Recorded data:
BEGIN
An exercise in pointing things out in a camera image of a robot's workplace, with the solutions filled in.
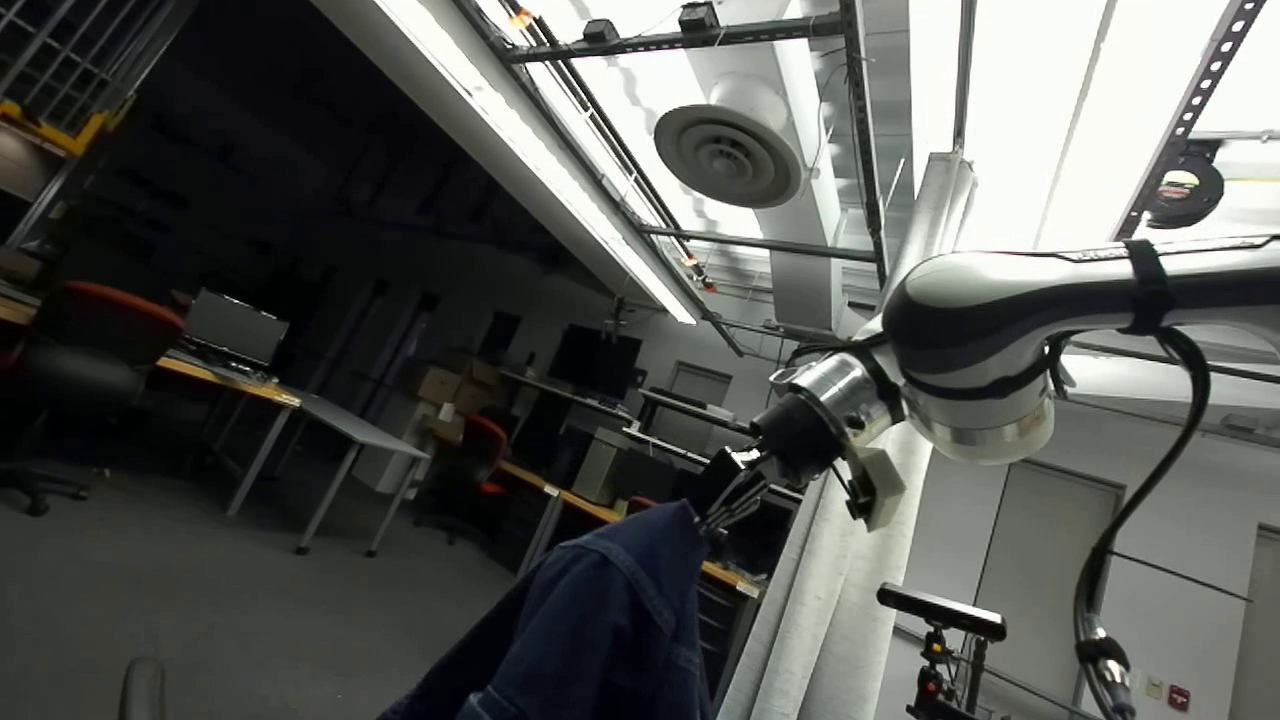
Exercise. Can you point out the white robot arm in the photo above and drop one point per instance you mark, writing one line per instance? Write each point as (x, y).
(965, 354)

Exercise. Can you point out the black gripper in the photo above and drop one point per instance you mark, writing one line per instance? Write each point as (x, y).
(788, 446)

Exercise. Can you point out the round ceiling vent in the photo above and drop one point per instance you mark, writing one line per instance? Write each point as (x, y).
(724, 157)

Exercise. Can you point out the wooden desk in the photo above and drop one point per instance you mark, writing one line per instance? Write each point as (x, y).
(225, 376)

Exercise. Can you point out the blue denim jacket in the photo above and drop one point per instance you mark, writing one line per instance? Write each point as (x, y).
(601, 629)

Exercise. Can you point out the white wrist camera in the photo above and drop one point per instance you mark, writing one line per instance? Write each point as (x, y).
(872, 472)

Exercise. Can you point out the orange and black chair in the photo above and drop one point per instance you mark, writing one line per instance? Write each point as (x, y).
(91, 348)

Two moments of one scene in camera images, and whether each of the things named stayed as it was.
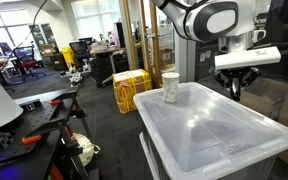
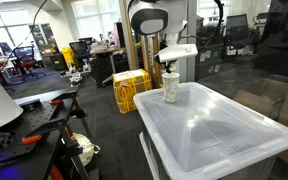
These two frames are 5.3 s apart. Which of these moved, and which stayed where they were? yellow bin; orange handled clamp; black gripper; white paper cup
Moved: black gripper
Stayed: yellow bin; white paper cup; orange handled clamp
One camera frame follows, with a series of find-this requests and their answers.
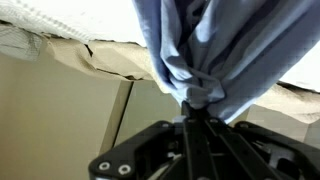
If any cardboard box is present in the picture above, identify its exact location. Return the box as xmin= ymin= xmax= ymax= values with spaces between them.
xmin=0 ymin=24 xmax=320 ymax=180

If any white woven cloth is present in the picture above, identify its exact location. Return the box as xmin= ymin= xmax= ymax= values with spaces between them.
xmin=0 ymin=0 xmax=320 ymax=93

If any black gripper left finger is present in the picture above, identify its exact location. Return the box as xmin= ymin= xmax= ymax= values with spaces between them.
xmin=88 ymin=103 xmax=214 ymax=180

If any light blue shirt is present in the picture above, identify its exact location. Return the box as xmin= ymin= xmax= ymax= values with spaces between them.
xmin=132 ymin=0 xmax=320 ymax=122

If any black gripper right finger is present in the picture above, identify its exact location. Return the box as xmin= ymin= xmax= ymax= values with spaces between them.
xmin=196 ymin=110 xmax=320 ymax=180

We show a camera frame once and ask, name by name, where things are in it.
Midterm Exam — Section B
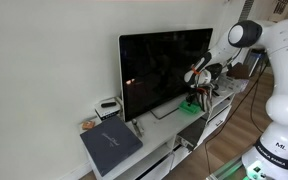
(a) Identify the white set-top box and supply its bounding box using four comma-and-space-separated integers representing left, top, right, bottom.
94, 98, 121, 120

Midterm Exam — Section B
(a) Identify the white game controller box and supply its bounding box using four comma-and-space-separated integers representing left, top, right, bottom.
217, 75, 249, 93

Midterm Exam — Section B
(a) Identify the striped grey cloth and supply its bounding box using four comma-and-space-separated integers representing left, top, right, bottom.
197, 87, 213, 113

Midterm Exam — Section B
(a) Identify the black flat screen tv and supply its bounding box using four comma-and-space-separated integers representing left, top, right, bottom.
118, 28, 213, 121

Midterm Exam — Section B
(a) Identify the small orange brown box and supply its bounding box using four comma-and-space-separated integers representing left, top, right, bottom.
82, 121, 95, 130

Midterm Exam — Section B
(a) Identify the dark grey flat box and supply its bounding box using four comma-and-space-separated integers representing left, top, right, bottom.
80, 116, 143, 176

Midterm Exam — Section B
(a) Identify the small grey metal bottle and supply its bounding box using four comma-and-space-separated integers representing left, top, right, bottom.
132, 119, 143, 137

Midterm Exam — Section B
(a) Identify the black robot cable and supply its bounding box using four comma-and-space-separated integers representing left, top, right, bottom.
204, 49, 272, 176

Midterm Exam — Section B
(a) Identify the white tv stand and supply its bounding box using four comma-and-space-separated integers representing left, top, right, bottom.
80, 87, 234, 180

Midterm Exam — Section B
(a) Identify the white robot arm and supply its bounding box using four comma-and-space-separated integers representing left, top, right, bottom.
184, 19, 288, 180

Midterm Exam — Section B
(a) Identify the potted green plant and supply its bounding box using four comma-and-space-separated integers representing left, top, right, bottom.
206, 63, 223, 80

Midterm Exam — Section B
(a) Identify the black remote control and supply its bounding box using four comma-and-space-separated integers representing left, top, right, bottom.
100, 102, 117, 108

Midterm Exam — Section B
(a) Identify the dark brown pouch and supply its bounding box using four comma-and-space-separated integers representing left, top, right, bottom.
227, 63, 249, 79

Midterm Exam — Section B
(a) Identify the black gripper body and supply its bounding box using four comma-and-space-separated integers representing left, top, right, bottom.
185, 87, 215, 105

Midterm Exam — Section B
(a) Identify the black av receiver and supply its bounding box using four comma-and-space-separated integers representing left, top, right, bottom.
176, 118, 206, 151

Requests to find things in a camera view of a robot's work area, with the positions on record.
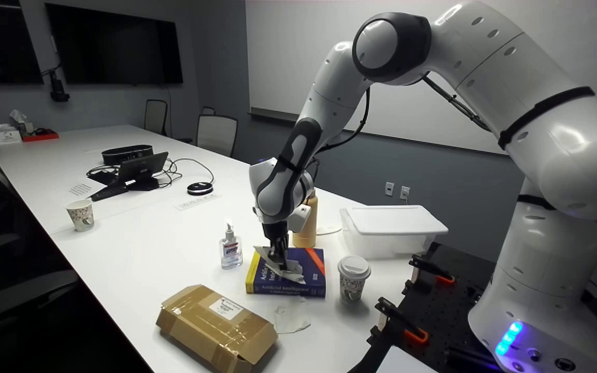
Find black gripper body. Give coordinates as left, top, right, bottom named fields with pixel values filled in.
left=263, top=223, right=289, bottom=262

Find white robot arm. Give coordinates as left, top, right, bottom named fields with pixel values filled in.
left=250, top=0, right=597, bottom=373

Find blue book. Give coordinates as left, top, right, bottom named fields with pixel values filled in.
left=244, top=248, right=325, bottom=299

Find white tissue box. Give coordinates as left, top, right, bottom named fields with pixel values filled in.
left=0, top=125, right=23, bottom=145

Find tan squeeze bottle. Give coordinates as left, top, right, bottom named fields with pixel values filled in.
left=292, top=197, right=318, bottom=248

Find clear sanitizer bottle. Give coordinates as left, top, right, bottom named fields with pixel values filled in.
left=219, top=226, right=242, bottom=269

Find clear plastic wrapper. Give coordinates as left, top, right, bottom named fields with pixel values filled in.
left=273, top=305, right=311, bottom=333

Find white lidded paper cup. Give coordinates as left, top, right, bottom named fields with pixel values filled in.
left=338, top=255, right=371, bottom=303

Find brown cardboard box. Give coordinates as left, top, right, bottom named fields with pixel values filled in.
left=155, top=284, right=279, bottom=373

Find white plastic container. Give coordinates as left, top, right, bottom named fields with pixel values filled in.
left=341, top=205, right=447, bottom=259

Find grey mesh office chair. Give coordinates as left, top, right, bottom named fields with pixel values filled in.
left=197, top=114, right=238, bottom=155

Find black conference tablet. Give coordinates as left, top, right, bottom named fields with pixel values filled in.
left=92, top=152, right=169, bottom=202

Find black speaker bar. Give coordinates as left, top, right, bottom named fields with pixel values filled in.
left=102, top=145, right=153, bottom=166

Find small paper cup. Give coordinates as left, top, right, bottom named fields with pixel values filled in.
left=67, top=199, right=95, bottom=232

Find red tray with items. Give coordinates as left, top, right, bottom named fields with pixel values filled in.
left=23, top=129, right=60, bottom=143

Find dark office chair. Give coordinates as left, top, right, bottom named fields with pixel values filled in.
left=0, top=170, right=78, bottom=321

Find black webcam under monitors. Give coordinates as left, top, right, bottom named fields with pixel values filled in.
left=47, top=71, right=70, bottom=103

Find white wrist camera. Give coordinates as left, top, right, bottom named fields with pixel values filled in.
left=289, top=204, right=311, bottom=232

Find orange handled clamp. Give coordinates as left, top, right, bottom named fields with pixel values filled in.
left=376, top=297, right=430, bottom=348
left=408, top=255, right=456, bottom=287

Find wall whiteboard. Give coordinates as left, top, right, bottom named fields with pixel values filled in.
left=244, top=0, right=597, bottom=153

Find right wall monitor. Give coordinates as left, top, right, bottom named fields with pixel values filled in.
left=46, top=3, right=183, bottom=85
END
Leave out the pictures, then give all the records again exactly.

An exercise in pointing things out in a camera image of a robot's workplace, with the solutions filled in.
Exercise. Can you point out the white robot arm in the photo above and drop one point per instance you mark, writing one line per instance? Write each point as (x, y).
(965, 354)

Exercise. Can you point out the black gripper in the photo above and drop one point per instance you mark, writing one line per instance? Write each point as (x, y).
(788, 446)

Exercise. Can you point out the round ceiling vent in the photo above and drop one point per instance you mark, writing one line per instance? Write each point as (x, y).
(724, 157)

Exercise. Can you point out the wooden desk in the photo above and drop one point per instance you mark, writing one line per instance? Write each point as (x, y).
(225, 376)

Exercise. Can you point out the blue denim jacket in the photo above and drop one point per instance you mark, writing one line per instance? Write each point as (x, y).
(601, 629)

Exercise. Can you point out the white wrist camera in the photo above and drop one point per instance you mark, writing one line per instance? Write each point as (x, y).
(872, 472)

Exercise. Can you point out the orange and black chair in the photo above and drop one point per instance you mark, writing one line per instance? Write each point as (x, y).
(91, 348)

Two moments of one scene in camera images, and whether each of the things named stayed as it was.
These two frames are 5.3 s apart. Which of these moved, and which stayed where they were? yellow bin; orange handled clamp; black gripper; white paper cup
Moved: black gripper
Stayed: yellow bin; white paper cup; orange handled clamp
One camera frame follows, with a series of find-this requests and their answers.
If any cardboard box is present in the picture above, identify its exact location. Return the box as xmin= ymin= xmax= ymax= values with spaces between them.
xmin=0 ymin=24 xmax=320 ymax=180

If any white woven cloth is present in the picture above, identify its exact location. Return the box as xmin= ymin= xmax= ymax= values with spaces between them.
xmin=0 ymin=0 xmax=320 ymax=93

If any black gripper left finger is present in the picture above, identify its exact location. Return the box as xmin= ymin= xmax= ymax= values with spaces between them.
xmin=88 ymin=103 xmax=214 ymax=180

If any light blue shirt is present in the picture above, identify its exact location. Return the box as xmin= ymin= xmax= ymax= values with spaces between them.
xmin=132 ymin=0 xmax=320 ymax=122

If any black gripper right finger is present in the picture above, identify its exact location. Return the box as xmin= ymin= xmax= ymax= values with spaces between them.
xmin=196 ymin=110 xmax=320 ymax=180

We show a camera frame once and ask, name by name, where things are in it.
Midterm Exam — Section B
(a) Identify the white set-top box and supply its bounding box using four comma-and-space-separated integers representing left, top, right, bottom.
94, 98, 121, 120

Midterm Exam — Section B
(a) Identify the white game controller box and supply its bounding box using four comma-and-space-separated integers representing left, top, right, bottom.
217, 75, 249, 93

Midterm Exam — Section B
(a) Identify the striped grey cloth and supply its bounding box using four comma-and-space-separated integers representing left, top, right, bottom.
197, 87, 213, 113

Midterm Exam — Section B
(a) Identify the black flat screen tv and supply its bounding box using four comma-and-space-separated integers representing left, top, right, bottom.
118, 28, 213, 121

Midterm Exam — Section B
(a) Identify the small orange brown box and supply its bounding box using four comma-and-space-separated integers representing left, top, right, bottom.
82, 121, 95, 130

Midterm Exam — Section B
(a) Identify the dark grey flat box and supply its bounding box using four comma-and-space-separated integers representing left, top, right, bottom.
80, 116, 143, 176

Midterm Exam — Section B
(a) Identify the small grey metal bottle and supply its bounding box using four comma-and-space-separated integers representing left, top, right, bottom.
132, 119, 143, 137

Midterm Exam — Section B
(a) Identify the black robot cable and supply its bounding box using four comma-and-space-separated integers representing left, top, right, bottom.
204, 49, 272, 176

Midterm Exam — Section B
(a) Identify the white tv stand and supply its bounding box using four comma-and-space-separated integers representing left, top, right, bottom.
80, 87, 234, 180

Midterm Exam — Section B
(a) Identify the white robot arm and supply its bounding box using four comma-and-space-separated integers representing left, top, right, bottom.
184, 19, 288, 180

Midterm Exam — Section B
(a) Identify the potted green plant and supply its bounding box using four comma-and-space-separated integers representing left, top, right, bottom.
206, 63, 223, 80

Midterm Exam — Section B
(a) Identify the black remote control and supply its bounding box using four comma-and-space-separated integers representing left, top, right, bottom.
100, 102, 117, 108

Midterm Exam — Section B
(a) Identify the dark brown pouch and supply its bounding box using four comma-and-space-separated integers representing left, top, right, bottom.
227, 63, 249, 79

Midterm Exam — Section B
(a) Identify the black gripper body and supply its bounding box using four comma-and-space-separated integers representing left, top, right, bottom.
185, 87, 215, 105

Midterm Exam — Section B
(a) Identify the black av receiver and supply its bounding box using four comma-and-space-separated integers representing left, top, right, bottom.
176, 118, 206, 151

Requests to find things in a camera view of a robot's work area, with the positions on record.
Find black gripper body. Give coordinates as left, top, right, bottom named fields with pixel values filled in.
left=263, top=223, right=289, bottom=262

Find white robot arm. Give coordinates as left, top, right, bottom named fields with pixel values filled in.
left=250, top=0, right=597, bottom=373

Find blue book. Give coordinates as left, top, right, bottom named fields with pixel values filled in.
left=244, top=248, right=325, bottom=299

Find white tissue box. Give coordinates as left, top, right, bottom named fields with pixel values filled in.
left=0, top=125, right=23, bottom=145

Find tan squeeze bottle. Give coordinates as left, top, right, bottom named fields with pixel values filled in.
left=292, top=197, right=318, bottom=248

Find clear sanitizer bottle. Give coordinates as left, top, right, bottom named fields with pixel values filled in.
left=219, top=226, right=242, bottom=269

Find clear plastic wrapper. Give coordinates as left, top, right, bottom named fields with pixel values filled in.
left=273, top=305, right=311, bottom=333

Find white lidded paper cup. Give coordinates as left, top, right, bottom named fields with pixel values filled in.
left=338, top=255, right=371, bottom=303

Find brown cardboard box. Give coordinates as left, top, right, bottom named fields with pixel values filled in.
left=155, top=284, right=279, bottom=373

Find white plastic container. Give coordinates as left, top, right, bottom named fields with pixel values filled in.
left=341, top=205, right=447, bottom=259

Find grey mesh office chair. Give coordinates as left, top, right, bottom named fields with pixel values filled in.
left=197, top=114, right=238, bottom=155

Find black conference tablet. Give coordinates as left, top, right, bottom named fields with pixel values filled in.
left=92, top=152, right=169, bottom=202

Find black speaker bar. Give coordinates as left, top, right, bottom named fields with pixel values filled in.
left=102, top=145, right=153, bottom=166

Find small paper cup. Give coordinates as left, top, right, bottom named fields with pixel values filled in.
left=67, top=199, right=95, bottom=232

Find red tray with items. Give coordinates as left, top, right, bottom named fields with pixel values filled in.
left=23, top=129, right=60, bottom=143

Find dark office chair. Give coordinates as left, top, right, bottom named fields with pixel values filled in.
left=0, top=170, right=78, bottom=321

Find black webcam under monitors. Give coordinates as left, top, right, bottom named fields with pixel values filled in.
left=47, top=71, right=70, bottom=103

Find white wrist camera. Give coordinates as left, top, right, bottom named fields with pixel values filled in.
left=289, top=204, right=311, bottom=232

Find orange handled clamp. Give coordinates as left, top, right, bottom named fields with pixel values filled in.
left=376, top=297, right=430, bottom=348
left=408, top=255, right=456, bottom=287

Find wall whiteboard. Give coordinates as left, top, right, bottom named fields with pixel values filled in.
left=244, top=0, right=597, bottom=153

Find right wall monitor. Give coordinates as left, top, right, bottom named fields with pixel values filled in.
left=46, top=3, right=183, bottom=85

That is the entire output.